In May 2016, following a period of absence due to health issues, Azagaia made his public performance in two years when he performed a concert at Coconuts in Maputo.

== Controversies ==
Until 2013, Azagaia was a member of the Democratic Movement of Mozambique; he left the party to preserve his "independence" as a musician.

Following a period of civil arrest in February 2008, Azagaia released the song "Povo no poder" (English: "people in power"); the song was controversial, and led to him receiving a subpoena to appear before the Attorney General over allegations of "attacking the security of the state". "Povo no poder" has gone on to be a staple song of the protestors against the Mozambican government, notably at the 2010 Mozambican protests.

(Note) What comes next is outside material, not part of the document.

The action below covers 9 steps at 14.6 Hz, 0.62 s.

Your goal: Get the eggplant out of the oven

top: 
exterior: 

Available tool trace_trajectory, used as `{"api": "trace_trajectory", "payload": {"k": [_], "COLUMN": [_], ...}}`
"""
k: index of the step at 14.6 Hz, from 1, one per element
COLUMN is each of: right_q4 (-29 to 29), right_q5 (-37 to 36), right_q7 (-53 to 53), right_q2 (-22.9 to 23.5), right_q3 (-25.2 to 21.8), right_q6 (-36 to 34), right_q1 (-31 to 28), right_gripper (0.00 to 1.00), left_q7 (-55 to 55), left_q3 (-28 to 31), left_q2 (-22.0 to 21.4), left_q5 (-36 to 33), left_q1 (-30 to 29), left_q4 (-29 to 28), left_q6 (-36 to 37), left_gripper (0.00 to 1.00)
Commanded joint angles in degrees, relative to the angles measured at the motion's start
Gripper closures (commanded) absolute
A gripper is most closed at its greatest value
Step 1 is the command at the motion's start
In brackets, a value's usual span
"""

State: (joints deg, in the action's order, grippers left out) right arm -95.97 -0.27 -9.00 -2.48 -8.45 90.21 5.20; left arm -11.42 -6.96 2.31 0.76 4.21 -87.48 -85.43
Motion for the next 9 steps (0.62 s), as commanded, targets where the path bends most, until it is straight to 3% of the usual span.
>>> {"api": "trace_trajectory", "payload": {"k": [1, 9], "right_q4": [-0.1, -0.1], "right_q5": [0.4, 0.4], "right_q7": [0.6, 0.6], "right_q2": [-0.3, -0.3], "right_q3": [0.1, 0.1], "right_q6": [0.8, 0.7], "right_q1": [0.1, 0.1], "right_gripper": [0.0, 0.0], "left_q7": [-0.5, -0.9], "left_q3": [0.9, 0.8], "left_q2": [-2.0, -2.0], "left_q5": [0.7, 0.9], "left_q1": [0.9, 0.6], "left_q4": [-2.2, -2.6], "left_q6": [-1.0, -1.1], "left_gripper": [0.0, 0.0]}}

In 2011, Azagaia, along with his producer Miguel Sherba, were arrested after being found with four grams of cannabis in their possession. After refusing to pay a bribe to the police, Azagaia and Sherba were detained for two days, and their arrest on drug charges was widely published in the Mozambican press. Sherba subsequently accused the arrest of being politically motivated to tarnish Azagaia's public image.

In a June 2014 interview with TV Miramar, Azagaia confirmed he had recently been arrested for a second time, again for cannabis possession; he justified his use of it as being to treat symptoms of epilepsy. During the interview, the broadcast to the channel was cut. Several days later, Azagaia published a Facebook post in which he said due to fears for his family's wellbeing, he would be quitting his music career and returning to Namaacha. He also apologised for normalising cannabis use to young children.

== Health issues and death ==
In 2014, Azagaia announced he had been diagnosed with a brain tumour, and started an internet fundraiser, "Help Azagaia", which ultimately raised 79,020 MT to fund tumour removal surgery. In October 2014, Azagaia travelled to India, where the tumour was successfully removed.

On 9 March 2023, Azagaia died at his home in Maputo due to complications linked to epilepsy. He was 38.

== Funeral and subsequent protests ==
On 14 March 2023, Azagaia's funeral took place at Maputo City Hall. Following the service, when the funeral procession was travelling towards Michafutene cemetery for the burial, armed riot police blocked a road near the Palácio da Ponta Vermelha, the residence of the President of Mozambique, that the procession was due to pass. The procession were chanting popular Azagaia songs, including "Povo no poder" and "Vampiros" (English: "Vampires"), in which Azagaia had compared corrupt leaders to vampires. The police redirected the procession before using teargas to disperse the crowd. The police's response was controversial, with Human Rights Watch raising concerns that unnecessary force had been used to disperse a peaceful crowd. The Mozambican government did not explicitly comment on this, though Eldevina Materula, the Minister of Culture and Tourism, did release a statement saying that "Mozambican music and culture are in mourning" in response to Azagaia's death.

On 17 March 2023, it was announced that marches in honour of Azagaia, as well as in protest against the treatment of mourners at his funeral, would be held in cities across all eleven of Mozambique's provinces. Local police refused to authorise a demonstration in Cabo Delgado Province, citing an ongoing Islamist insurgency there. On 18 March 2023, police fired tear gas and rubber bullets at protestors preparing to start an authorised march in Maputo; the march was ultimately prevented from going ahead, and at least two people were injured when a tear gas canister landed in a private residence. 22 protestors were arrested in Maputo, as well as 10 in Beira, where protestors were similarly given authorisation to march, only to be prevented from doing so by armed police officers.

== Legacy ==
On 6 April 2023, a concert honouring Azagaia was held in Lisbon, Portugal. The concert, curated by Azagaia's collaborator Valete, included performances by Sérgio Godinho and Paulo Flores.

In October 2023, during public demonstrations triggered by the 2023 local election results, the RENAMO mayoral candidate, Venâncio Mondlane, led a march in Maputo, chanting "povo no poder", in reference to Azagaia's song.

In the aftermath of the disputed 2024 Mozambican general election, “Povo no Poder" was prominently played during protests.